Параллельно с нарастанием астении или несколько запаздывая, ухудшается память. На первых этапах нарушения памяти носят характер функциональных, по-видимому, зависят от истощаемости внимания, а процессы, как запоминания, так и репродукции не страдают. Как известно, память является основой психической деятельности человека. Мышление любого уровня требует способности оперировать представлениями и понятиями, а они, в свою очередь, — возможности сохранять их в памяти и в необходимый момент их воспроизводить (вспоминать). Таким образом, утверждение, что при Корсаковском психозе не страдает интеллект совершенно неправомочно. Ухудшение памяти, несомненно, снижает и обедняет интеллектуальные возможности личности.

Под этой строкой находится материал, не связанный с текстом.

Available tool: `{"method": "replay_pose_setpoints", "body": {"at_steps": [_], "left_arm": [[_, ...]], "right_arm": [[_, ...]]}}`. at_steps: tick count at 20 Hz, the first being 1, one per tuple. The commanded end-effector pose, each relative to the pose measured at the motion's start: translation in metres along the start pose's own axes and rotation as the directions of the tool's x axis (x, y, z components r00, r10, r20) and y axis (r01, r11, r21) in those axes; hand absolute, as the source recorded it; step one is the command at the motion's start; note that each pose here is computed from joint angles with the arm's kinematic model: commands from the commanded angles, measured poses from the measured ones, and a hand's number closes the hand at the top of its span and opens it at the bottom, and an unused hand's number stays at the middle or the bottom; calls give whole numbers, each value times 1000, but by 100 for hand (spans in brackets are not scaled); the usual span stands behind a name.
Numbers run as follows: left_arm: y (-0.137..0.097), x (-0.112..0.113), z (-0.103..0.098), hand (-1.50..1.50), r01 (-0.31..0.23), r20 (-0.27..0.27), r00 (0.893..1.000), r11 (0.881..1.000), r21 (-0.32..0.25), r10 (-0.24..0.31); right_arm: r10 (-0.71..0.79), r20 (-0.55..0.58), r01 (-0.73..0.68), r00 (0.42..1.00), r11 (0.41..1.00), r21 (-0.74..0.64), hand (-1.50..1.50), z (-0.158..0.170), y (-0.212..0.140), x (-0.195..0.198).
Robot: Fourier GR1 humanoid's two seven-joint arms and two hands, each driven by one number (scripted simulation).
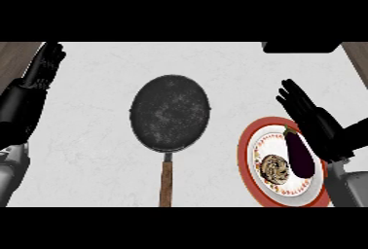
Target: Pick the cupcake from the plate and place it in the pan
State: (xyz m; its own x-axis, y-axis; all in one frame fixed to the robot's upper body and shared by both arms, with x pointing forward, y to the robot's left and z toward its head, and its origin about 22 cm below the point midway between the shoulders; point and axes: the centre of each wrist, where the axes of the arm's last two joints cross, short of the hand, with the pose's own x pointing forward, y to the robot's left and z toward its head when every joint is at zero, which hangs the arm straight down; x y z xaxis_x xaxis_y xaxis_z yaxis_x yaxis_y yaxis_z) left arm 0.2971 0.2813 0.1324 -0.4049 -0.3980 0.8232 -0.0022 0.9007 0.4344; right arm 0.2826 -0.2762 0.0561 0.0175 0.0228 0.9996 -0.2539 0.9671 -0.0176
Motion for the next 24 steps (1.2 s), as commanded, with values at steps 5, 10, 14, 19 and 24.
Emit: {"method": "replay_pose_setpoints", "body": {"at_steps": [5,10,14,19,24], "left_arm": [[30,-85,63,0,82,-549,835,985,154,16],[18,-110,102,0,82,-694,716,977,196,79],[17,-118,96,0,75,-712,695,975,208,98],[24,-111,96,0,74,-710,699,979,191,86],[7,-116,93,0,74,-717,691,980,186,84]], "right_arm": [[-132,272,53,953,958,281,-150,-13,27,36],[255,149,-180,955,903,-390,150,25,-58,13],[13,378,114,926,944,-310,-150,61,-25,-53],[157,366,-100,917,980,-170,-150,100,-43,-38],[414,259,-379,873,909,-176,-150,96,-60,24]]}}
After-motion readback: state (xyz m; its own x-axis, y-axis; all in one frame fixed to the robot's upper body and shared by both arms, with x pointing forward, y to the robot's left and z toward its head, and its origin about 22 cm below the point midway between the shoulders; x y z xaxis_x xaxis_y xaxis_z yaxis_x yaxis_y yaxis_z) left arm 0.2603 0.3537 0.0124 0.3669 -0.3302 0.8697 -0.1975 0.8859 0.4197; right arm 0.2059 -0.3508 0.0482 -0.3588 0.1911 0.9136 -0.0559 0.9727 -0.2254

Собственно гипомнезия, обычно, начинается с затруднений непроизвольного запоминания. Мы редко вынуждены напрягаться, чтобы запомнить телефон или имя, если они нужны нам для одноразового пользования. Наши же пациенты вынуждены записывать нужные им цифры или несколько раз про себя повторить имя собеседника (т. е. заучить), чтобы к концу беседы не было конфуза. Естественно, это утверждение верно только для лиц, у которых преморбидно была хорошая память на имена и цифры, ведь мы знаем массу вполне здоровых людей, плохо запоминающих цифры, обстановку, лица, имена. Возвращаясь к выше сказанному, мы можем утверждать, что вначале страдает механическое, непроизвольное запоминание, в то время как смысловое, понятийное может еще долго сохраняться интактным. Борясь с ослаблением памяти, больные прибегают к записям, регламентации своего рабочего дня и поступков, опираются нередко на ассоциативную память.